Tyler Kicera started from second and held on in a last-lap dash to take the win and the Spec Miata Championship.

2016 marked the first year Tyler Kicera has made an appearance at a NASA Championships event, but he left Watkins Glen having etched his name in the record books and scoring a big win.

Kicera started from second place behind X Factor Racing’s Chris Haldeman, who snared pole by just 10 points. Ralle Rookey started from P3 in the only 1.6-liter car in the front half of the field. Todd Buras started from fourth in a car that got pretty beat up during the qualifying races, with Trevor McCallion and Danny Steyn lined up behind him.

When the green flag flew, Haldeman used pole position to take the lead into Turn 1 and up the Esses. A few cars midpack got tangled up in Turn 1 at the start, but everyone made it through and managed to continue, including the cars that spun.

“The start went exactly as I wanted it to,” Haldeman said. “We got into a line. Everybody was clean and fair. We ran a line real early and we were pushing, just trying to keep it as a two- or three-car race.”

Three laps in, it was a four-car race. Haldeman maintained the lead in front of Kicera, Buras, Steyn and McCallion, who were nose to tail in a freight train leading the field. By lap five, Kicera had taken the lead from Haldeman and Steyn had advanced to third with McCallion right behind in fourth. These front four drafted their way to a sizeable gap over the rest of the field until they began to encounter lapped traffic.

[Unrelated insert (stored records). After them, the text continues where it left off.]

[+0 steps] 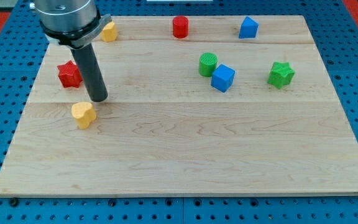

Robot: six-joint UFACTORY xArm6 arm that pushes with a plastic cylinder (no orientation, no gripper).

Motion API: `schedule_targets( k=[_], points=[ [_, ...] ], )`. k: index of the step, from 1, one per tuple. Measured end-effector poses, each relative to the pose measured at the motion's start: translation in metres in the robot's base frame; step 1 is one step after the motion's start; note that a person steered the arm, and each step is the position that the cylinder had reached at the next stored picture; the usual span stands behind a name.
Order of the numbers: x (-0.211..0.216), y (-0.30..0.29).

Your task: Move green circle towards yellow heart

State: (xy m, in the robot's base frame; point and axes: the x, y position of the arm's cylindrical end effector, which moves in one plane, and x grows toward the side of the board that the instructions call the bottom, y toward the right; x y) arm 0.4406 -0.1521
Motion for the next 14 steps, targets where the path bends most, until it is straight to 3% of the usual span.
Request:
schedule_targets(
  k=[1,2,3,4,5,6,8,9,10,12,13,14],
  points=[
    [0.059,-0.023],
    [0.069,-0.027],
    [0.022,0.001],
    [-0.085,0.051],
    [-0.140,0.134],
    [-0.137,0.169],
    [-0.119,0.226],
    [-0.068,0.163],
    [-0.016,0.136],
    [0.048,0.135],
    [-0.004,0.189],
    [0.046,0.202]
  ],
)
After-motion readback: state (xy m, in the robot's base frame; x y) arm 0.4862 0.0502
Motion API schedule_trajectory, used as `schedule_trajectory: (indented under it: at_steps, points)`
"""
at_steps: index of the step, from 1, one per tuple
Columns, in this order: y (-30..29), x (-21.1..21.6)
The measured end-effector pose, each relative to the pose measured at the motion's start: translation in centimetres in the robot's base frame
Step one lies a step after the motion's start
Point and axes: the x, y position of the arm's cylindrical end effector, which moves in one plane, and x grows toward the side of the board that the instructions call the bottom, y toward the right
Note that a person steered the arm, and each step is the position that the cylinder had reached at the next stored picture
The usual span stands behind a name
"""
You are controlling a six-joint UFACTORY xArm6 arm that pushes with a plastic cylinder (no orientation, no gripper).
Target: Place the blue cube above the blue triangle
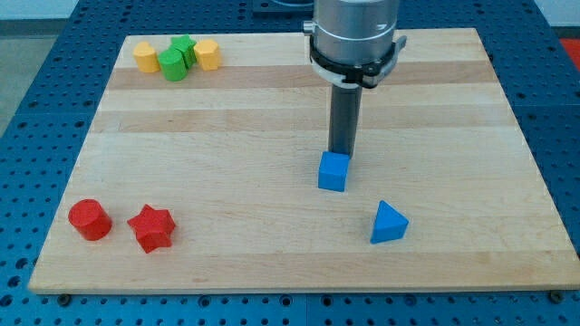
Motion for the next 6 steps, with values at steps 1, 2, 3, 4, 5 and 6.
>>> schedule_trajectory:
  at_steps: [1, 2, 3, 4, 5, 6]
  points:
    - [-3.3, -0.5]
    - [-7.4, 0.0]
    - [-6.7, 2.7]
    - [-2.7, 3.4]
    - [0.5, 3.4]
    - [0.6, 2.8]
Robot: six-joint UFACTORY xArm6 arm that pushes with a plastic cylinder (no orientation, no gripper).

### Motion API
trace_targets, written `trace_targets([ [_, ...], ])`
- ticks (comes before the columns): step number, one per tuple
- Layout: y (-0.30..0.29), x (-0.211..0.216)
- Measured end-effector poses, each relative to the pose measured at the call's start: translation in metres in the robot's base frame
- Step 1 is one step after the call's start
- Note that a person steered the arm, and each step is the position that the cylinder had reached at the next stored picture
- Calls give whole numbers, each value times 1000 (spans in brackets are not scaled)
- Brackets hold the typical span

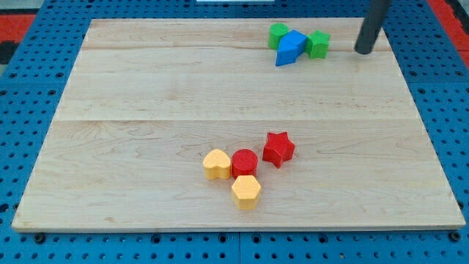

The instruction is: Move the blue triangle to the left side of the board

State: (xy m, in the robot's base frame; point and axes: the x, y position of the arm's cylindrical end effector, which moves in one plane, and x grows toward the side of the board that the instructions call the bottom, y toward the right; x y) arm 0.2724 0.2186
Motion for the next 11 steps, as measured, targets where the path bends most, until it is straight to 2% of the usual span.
trace_targets([
  [2, -188, -7],
  [3, -169, -2],
  [4, -117, -5],
  [5, -114, 0],
  [6, -143, 24],
  [7, -177, 70],
  [8, -264, 68],
  [9, -271, 67],
  [11, -217, 65],
])
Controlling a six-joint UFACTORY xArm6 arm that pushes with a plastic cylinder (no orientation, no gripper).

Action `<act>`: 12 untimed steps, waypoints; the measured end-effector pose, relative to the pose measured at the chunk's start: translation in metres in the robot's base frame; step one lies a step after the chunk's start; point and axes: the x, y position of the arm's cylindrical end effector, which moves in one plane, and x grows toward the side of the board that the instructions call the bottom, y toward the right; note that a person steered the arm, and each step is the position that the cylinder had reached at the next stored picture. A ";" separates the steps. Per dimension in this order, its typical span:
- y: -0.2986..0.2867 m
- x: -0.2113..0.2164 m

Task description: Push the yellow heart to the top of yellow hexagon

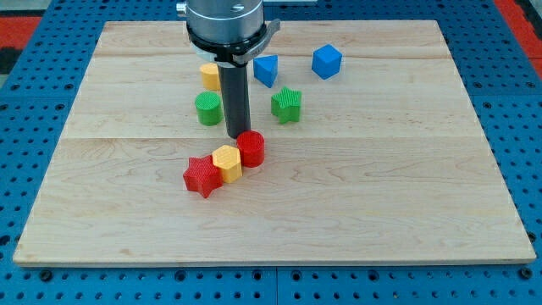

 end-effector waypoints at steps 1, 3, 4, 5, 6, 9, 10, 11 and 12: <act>-0.042 0.000; -0.106 0.000; -0.150 -0.022; -0.155 -0.075; -0.139 -0.118; -0.053 -0.148; -0.042 -0.131; -0.030 -0.112; -0.023 -0.094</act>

That separated the front four and Kicera led Haldeman by about eight car lengths when on lap 16, a crash in Turn 1 brought out the double-yellow. The race resumed under a green-white-checkers condition, so it became a one-lap dash, with Kicera emerging victorious.

“That one lap to go was a little hairy. I was a little worried I was going to get freight-trained again on the back straight,” Kicera said. “I defended to the inside and it was clean. I ran wide on the heel of The Boot on that last lap. I think I might even have put two outside tires in the dirt outside of the pavement and he got beside me, going into 9, but I had the inside line. It was a great win. It’s been an incredible season and I’m so excited to be the champ this year.”

The dynamic was interesting because Haldeman and McCallion are teammates from the Texas Region, yet they couldn’t work together because they were separated by one car, Danny Steyn, who came in third.

Chris Haldeman had pole position and had gotten the better of Kicera on Saturday, but he couldn’t make a last-lap pass stick and finished second.
Chris Haldeman had pole position and had gotten the better of Kicera on Saturday, but he couldn’t make a last-lap pass stick and finished second.

“The next guy behind me was Trevor McCallion, who unfortunately is a teammate of Chris Haldeman. So he wasn’t going to help me go past his crew chief, so we ended up racing each other,” Steyn said. “I think that if we had stayed together and worked together, we had a real shot at running the lap times they were doing. In fact, we were only a few hundredths apart. But the problem was there was a conflict of teammates.

“All credit to Tyler and Chris for a phenomenal race and also to Trevor McCallion who raced me so clean,”Steyn added. “We were side by side so many times, and he raced me as clean as possible, so that’s a true credit to a gentleman and a good racer.”

Haldeman had a shot at taking the win, but he wasn’t in the optimal position to make a pass stick when Kicera went wide.

“Unfortunately there was the accident in Turn 1, which put us under caution,” Haldeman said. “That put us in a last-lap dash. I made a pass in 8 and were side by side into 9. I gave it all I had.”

No. 39 Danny Steyn had a mirror full of No. 90 Trevor McCallion all weekend. He managed to hold him off and take third.
No. 39 Danny Steyn had a mirror full of No. 90 Trevor McCallion all weekend. He managed to hold him off and take third.